The American Academy of Pediatrics recommends that women breastfeed infants for at least the first six months of life and for twelve months if possible. Much of what a mother eats becomes incorporated in breast milk, so it is important to consider the impact of coffee drinking on your infant. This is particularly important because a newborn baby and developing infant’s digestive system and liver are still immature and are unable to detoxify caffeine efficiently. While some sources are silent about caffeine (such as the American Academy of Pediatrics), other researchers suggest that breastfeeding mothers should limit caffeine intake.
Do You Want Your Breast Milk with or without Caffeine?
What a woman eats or drinks becomes part of breast milk. Studies show that this is true of caffeine. Caffeine becomes a component of breast milk, even as quickly as half an hour after consumption. (Stavchansky, et al, 1988) Caffeine has been detected in breast milk even up to five days (80 to 125 hours) after a woman has ingested it. (Ryu, 1985)
- Caffeine has a prolonged half-life in infants, meaning that the time it takes to detoxify and clear caffeine from the body takes much longer. (Nehlig and Debry, 1994) This is in part because the systems in the infant’s body responsible for this (including the gastrointestinal tract and particularly the liver and kidneys) are still developing. The enzymatic pathways specific for metabolizing caffeine doesn’t reach maturity until the first seven to nine months after birth. (Cazeneuve, et al, 1994)
- Even though caffeine has been shown to stimulate breast milk production (Nehlig and Debry, 1994), the effects of caffeine on the nursing infant should be considered.
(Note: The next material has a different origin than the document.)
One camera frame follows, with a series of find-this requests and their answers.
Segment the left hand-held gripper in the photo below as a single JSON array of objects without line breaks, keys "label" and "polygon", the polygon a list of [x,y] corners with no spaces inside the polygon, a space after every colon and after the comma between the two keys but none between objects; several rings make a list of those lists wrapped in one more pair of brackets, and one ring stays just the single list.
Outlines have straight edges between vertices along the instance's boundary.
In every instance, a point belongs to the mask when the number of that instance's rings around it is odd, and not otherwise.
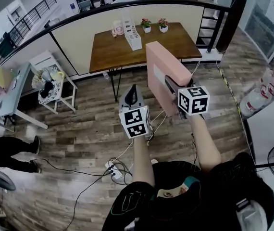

Caffeine-free herbal teas can also help stimulate breast milk production.
References (by alphabetical order)
Cazeneuve, C., Pons, G., Rey, E., Treluyer, J.-M., Cresteil, T., Thiroux, G., D’Athis, P. and Olive, G. 1994. Biotransformation of caffeine in human liver microsomes from fetuses, neonates, infants and adults. British Journal of Clinical Pharmacology. 37: 405-12.
Nehlig, A. and Debry, G. 1994. Consequences on the newborn of chronic maternal consumption of coffee during gestation and lactation: a review. Journal of the American College of Nutrition, 13(1): 6-21.
Ryu, J.E. 1985. Caffeine in human milk and in serum of breast-fed infants. Developmental pharmacology and therapeutics. 8 (6):329-37.
Stavchansky, S., Combs, A., Sagraves, R., Delgado, M. and Joshi, A. 1988. Pharmacokinetics of caffeine in breast milk and plasma after single oral administration of caffeine to lactating mothers. Biopharmaceutics & drug disposition 9(3): 285-99.